Minamata Disease was regarded to be officially identified on the above day, May 1, 1956. At the beginning, when the cause of the disease had not yet been discovered, people were scared suspecting that it was an epidemic or arare disease without any clinical background .
In May 1956, the Minamata Rare Disease Research Committee was established for remedial measures and etiologic investigation with the contribution of Minamata Public Health Center and other organizations.
The committee made a survey and discovered a large number of patients with similar symptoms, 52 of which were officially recognized in 1956.
Such nervous symptoms were first frequently observed in the vicinity of Minamata Bay, and then spread over an extensive area including the south coast of Shiranui Sea, Amakusa Islands, and the northern part of Kagoshima prefecture (See Figure 3-2 and Table 3-1) .

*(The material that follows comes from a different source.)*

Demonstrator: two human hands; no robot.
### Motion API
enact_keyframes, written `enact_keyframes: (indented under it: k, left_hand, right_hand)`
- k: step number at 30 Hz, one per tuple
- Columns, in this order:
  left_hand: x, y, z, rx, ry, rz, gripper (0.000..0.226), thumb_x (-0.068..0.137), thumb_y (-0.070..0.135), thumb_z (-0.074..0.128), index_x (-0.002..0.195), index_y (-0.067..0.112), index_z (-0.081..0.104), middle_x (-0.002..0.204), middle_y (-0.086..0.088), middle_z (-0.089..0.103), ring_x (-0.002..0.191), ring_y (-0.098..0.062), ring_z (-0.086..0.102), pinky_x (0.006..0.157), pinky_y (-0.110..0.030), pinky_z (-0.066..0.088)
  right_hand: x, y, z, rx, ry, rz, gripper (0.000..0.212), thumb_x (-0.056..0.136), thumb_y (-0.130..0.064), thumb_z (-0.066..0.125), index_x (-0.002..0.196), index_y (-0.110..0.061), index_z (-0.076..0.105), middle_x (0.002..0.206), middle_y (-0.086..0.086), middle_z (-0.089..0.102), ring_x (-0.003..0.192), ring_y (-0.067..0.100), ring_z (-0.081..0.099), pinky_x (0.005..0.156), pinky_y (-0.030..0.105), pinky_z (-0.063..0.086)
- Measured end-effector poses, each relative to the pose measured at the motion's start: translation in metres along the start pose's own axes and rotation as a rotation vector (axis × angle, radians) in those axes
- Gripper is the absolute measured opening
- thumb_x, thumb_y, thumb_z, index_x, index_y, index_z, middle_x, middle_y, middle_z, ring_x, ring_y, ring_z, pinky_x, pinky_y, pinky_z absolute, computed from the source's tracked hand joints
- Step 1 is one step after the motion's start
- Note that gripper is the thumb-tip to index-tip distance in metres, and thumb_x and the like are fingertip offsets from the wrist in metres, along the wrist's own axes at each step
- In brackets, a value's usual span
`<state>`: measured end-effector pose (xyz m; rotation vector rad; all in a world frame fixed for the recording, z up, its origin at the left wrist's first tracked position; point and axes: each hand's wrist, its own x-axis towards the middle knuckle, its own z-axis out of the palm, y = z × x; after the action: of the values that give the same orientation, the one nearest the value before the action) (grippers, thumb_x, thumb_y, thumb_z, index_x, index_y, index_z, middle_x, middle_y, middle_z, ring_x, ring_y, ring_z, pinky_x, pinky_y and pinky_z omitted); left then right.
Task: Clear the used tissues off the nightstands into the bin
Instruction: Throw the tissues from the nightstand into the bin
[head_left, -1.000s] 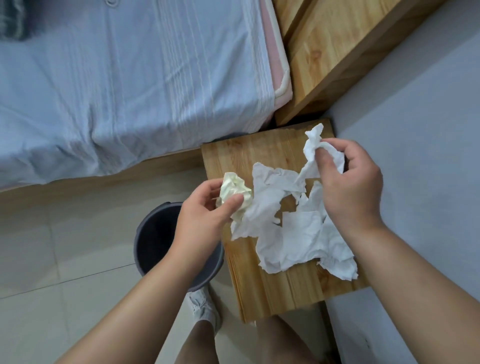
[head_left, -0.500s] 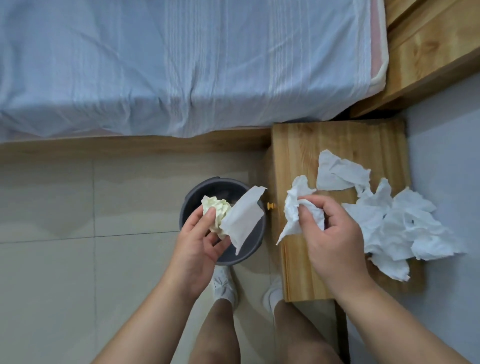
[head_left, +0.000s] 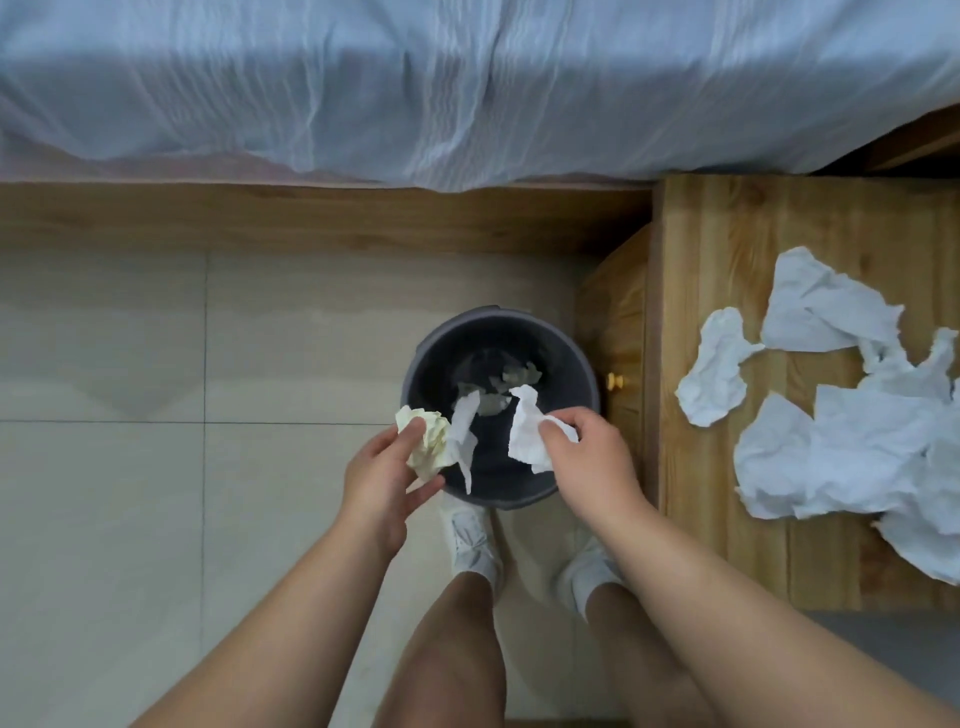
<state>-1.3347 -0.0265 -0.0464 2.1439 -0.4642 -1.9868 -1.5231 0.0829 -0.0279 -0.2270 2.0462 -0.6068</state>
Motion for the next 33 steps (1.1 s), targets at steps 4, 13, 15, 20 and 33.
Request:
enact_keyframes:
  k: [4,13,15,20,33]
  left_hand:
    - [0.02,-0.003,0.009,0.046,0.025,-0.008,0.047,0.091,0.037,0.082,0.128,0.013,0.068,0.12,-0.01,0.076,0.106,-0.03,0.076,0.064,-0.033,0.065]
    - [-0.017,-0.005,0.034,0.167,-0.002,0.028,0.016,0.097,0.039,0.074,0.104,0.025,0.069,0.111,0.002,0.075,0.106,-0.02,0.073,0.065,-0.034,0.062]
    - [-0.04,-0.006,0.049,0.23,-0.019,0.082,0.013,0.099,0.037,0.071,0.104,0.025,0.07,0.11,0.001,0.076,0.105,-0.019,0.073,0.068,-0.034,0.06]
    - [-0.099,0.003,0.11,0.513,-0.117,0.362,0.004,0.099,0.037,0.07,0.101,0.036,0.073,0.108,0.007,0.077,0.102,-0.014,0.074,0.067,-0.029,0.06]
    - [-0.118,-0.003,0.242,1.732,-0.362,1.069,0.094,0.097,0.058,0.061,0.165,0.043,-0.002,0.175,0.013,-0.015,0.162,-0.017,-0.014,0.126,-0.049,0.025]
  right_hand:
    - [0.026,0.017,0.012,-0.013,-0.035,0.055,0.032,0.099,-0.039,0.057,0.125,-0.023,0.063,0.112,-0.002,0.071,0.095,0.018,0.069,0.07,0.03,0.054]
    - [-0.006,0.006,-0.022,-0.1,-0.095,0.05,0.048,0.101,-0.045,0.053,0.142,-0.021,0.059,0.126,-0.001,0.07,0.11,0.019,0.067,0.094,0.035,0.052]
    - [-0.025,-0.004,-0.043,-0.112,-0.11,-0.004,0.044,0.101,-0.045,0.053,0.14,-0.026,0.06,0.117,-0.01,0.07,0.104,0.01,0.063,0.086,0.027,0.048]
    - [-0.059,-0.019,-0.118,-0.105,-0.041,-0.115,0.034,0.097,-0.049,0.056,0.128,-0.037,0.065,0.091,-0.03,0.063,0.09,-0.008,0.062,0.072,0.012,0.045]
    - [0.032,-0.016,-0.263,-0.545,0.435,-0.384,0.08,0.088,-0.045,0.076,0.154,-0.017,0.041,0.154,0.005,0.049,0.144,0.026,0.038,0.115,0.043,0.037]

The Minamata Disease Medical Study Group of Kumamoto University Medical School (hereinafter referred to as "the Medical Study Group") took the initiative of starting the etiological investigation. They disclosed their interim report in November 1956, describing "the disease is free from infectiousness and probably a sort of heavy-metal poisoning.
All they knew was that seafood from Minamata Bay induced the disease if taken in large quantities, and the exact substance polluting marine products had not yet been specified. In 1957, the Science Research Group of the Ministry of Health and Welfare proposed a theory attributing the disease to manganese, selenium, and thallium, which however was not sufficiently convincing.
In those days, since analytical techniques for trace chemical substances were not satisfactorily developed as well as scientific knowledges and experiences concerning environmental pollution problems, considerable time was spent before the discovery of the cause of the disease.
Meanwhile, in 1965, similar symptoms to those of Minamata's were reported in the the basin of the Agano River in Niigata Prefecture and called Niigata Minamata-Disease.